• _What is required_: Scan the records and identify every line in which the string "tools" occurs, then return those lines.
BEGIN Records
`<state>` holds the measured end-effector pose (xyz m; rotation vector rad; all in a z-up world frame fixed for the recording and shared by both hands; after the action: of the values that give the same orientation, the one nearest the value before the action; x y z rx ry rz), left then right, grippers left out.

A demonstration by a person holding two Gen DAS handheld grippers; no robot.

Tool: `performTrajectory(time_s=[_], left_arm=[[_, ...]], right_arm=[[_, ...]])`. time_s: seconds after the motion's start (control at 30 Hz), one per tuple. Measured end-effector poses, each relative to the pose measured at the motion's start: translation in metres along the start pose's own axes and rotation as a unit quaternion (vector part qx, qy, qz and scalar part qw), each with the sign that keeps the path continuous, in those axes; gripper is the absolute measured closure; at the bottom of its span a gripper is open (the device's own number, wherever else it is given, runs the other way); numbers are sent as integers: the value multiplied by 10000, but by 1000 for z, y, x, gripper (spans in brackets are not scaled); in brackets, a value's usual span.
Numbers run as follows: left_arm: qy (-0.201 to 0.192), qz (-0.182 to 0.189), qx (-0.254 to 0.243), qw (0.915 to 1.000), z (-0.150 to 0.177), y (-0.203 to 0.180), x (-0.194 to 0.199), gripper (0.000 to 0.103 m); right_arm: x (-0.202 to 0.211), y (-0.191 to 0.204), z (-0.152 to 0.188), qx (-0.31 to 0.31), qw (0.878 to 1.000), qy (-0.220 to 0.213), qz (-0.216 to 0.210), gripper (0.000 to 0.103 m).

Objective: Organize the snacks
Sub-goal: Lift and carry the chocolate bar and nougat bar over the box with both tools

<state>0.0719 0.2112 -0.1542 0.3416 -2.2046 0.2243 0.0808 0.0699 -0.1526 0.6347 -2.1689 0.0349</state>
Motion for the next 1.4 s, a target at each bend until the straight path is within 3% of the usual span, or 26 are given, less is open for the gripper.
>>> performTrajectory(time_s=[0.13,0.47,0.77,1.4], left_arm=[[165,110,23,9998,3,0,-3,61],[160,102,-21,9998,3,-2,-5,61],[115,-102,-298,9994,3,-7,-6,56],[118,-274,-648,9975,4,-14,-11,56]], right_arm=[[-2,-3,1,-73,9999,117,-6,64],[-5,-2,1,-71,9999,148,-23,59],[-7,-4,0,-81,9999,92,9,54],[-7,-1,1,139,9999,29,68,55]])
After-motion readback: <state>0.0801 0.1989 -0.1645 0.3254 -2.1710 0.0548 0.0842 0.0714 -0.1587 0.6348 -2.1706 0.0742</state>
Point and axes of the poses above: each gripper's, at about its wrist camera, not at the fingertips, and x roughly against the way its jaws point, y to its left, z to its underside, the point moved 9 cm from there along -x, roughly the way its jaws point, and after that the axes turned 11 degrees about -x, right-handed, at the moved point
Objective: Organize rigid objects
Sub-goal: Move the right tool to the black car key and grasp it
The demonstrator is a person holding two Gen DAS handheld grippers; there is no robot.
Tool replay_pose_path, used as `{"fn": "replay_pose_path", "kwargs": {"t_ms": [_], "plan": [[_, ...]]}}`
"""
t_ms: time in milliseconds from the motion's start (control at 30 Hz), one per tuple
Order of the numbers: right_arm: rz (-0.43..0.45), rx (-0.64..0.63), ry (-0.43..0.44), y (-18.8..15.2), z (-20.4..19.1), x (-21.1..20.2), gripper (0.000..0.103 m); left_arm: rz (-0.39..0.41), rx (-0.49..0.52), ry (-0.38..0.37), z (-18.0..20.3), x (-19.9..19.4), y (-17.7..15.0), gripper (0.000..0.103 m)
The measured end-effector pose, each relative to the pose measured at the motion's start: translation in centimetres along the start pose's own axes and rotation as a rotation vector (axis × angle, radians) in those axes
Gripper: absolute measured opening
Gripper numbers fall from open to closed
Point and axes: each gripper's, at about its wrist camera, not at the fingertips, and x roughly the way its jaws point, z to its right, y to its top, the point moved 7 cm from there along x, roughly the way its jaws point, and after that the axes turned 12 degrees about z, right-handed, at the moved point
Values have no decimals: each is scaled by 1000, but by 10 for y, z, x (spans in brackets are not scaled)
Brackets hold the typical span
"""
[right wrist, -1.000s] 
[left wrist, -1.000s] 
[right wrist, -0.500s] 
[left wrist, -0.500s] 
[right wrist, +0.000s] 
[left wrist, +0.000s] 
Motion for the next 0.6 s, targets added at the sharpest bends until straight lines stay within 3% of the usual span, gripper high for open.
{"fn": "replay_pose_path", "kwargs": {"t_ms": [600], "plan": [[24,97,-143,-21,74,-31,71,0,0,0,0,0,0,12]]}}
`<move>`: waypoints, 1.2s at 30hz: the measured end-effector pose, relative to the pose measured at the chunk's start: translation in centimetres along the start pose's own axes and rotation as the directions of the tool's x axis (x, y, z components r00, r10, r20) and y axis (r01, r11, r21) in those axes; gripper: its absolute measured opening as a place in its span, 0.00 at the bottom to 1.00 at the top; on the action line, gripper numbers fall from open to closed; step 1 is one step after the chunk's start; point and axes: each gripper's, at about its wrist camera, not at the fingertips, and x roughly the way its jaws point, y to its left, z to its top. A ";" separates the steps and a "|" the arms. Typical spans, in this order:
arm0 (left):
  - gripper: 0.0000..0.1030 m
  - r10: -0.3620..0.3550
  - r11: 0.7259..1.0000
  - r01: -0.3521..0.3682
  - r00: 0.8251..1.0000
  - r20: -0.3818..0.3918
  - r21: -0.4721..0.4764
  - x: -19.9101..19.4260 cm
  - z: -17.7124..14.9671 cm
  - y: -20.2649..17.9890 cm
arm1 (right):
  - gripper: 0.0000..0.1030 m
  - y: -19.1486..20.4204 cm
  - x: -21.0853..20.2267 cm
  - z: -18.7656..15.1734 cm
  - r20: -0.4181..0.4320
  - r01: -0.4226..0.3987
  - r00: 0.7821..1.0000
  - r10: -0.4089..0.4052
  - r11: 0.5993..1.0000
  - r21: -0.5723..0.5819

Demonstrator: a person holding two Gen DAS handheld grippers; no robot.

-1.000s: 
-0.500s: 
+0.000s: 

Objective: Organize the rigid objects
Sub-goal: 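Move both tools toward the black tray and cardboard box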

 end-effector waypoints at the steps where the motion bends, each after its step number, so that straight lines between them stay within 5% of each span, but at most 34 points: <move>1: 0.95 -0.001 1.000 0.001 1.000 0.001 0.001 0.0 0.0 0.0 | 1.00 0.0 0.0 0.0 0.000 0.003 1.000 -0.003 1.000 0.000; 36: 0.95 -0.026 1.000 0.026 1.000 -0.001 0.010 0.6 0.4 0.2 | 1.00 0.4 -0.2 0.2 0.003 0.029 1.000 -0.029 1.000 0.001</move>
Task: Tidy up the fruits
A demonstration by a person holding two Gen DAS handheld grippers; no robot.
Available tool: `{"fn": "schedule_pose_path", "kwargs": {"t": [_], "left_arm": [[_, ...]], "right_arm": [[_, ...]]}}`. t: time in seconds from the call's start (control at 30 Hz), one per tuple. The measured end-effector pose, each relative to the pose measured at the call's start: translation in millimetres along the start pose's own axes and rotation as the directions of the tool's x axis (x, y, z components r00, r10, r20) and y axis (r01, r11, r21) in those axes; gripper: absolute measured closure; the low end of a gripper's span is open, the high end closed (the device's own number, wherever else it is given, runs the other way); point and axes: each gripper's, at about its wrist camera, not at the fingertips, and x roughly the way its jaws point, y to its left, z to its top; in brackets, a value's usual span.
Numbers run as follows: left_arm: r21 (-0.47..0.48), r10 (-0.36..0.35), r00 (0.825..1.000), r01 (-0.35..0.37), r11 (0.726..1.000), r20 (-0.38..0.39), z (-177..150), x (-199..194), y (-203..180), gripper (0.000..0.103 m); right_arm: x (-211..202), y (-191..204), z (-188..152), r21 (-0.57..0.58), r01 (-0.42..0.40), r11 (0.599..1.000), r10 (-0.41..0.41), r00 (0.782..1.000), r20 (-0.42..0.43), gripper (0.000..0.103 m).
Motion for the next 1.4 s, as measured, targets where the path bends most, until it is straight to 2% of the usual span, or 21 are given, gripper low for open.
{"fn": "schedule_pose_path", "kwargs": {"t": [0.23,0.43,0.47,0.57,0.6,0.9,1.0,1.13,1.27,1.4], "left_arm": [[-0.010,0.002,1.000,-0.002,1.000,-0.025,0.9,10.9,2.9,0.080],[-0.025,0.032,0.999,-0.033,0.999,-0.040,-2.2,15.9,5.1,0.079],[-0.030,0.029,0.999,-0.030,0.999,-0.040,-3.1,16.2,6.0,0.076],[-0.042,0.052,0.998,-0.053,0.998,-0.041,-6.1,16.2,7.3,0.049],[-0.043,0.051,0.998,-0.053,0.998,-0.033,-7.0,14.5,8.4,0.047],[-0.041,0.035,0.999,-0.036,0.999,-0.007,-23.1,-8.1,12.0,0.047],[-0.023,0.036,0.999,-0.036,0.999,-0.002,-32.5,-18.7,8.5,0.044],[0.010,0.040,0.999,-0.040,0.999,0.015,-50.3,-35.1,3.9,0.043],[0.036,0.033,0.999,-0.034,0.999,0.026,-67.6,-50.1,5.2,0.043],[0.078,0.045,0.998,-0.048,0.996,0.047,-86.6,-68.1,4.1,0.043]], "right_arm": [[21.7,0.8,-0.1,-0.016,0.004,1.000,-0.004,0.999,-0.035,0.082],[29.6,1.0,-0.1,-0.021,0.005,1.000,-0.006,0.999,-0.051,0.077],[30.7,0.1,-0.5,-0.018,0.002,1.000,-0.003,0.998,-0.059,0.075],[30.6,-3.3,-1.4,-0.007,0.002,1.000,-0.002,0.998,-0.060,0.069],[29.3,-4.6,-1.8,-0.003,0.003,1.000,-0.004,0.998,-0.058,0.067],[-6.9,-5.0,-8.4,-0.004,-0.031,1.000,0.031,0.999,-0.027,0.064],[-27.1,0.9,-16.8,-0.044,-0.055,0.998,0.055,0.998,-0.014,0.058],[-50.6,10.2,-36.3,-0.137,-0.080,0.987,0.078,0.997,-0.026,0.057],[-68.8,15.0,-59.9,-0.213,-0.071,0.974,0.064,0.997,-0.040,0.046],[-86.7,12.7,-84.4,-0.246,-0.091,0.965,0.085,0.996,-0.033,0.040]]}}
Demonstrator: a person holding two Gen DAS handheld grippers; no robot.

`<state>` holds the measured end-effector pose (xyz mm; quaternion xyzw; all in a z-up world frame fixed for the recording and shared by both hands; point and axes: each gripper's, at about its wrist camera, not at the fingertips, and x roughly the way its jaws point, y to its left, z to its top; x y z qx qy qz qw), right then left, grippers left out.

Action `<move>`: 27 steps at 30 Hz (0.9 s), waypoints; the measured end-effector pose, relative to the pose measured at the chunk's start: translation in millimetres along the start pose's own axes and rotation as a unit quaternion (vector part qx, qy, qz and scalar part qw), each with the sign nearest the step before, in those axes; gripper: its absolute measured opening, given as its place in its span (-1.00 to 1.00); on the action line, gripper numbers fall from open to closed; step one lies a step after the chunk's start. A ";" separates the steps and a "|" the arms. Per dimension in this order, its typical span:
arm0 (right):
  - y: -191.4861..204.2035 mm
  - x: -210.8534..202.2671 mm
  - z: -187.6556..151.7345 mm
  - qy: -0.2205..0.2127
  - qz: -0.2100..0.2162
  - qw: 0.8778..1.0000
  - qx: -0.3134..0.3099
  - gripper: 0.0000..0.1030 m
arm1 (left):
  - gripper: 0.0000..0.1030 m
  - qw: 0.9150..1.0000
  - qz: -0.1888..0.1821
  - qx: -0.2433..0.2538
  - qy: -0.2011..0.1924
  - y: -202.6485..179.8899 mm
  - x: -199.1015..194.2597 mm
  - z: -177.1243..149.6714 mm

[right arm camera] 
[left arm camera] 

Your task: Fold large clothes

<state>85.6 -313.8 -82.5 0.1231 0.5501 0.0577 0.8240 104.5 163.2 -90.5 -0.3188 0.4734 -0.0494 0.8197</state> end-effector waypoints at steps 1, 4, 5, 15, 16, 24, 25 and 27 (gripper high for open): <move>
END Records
• _Response_:
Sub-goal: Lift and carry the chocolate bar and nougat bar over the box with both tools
Sub-goal: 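Move both tools toward the black tray and cardboard box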

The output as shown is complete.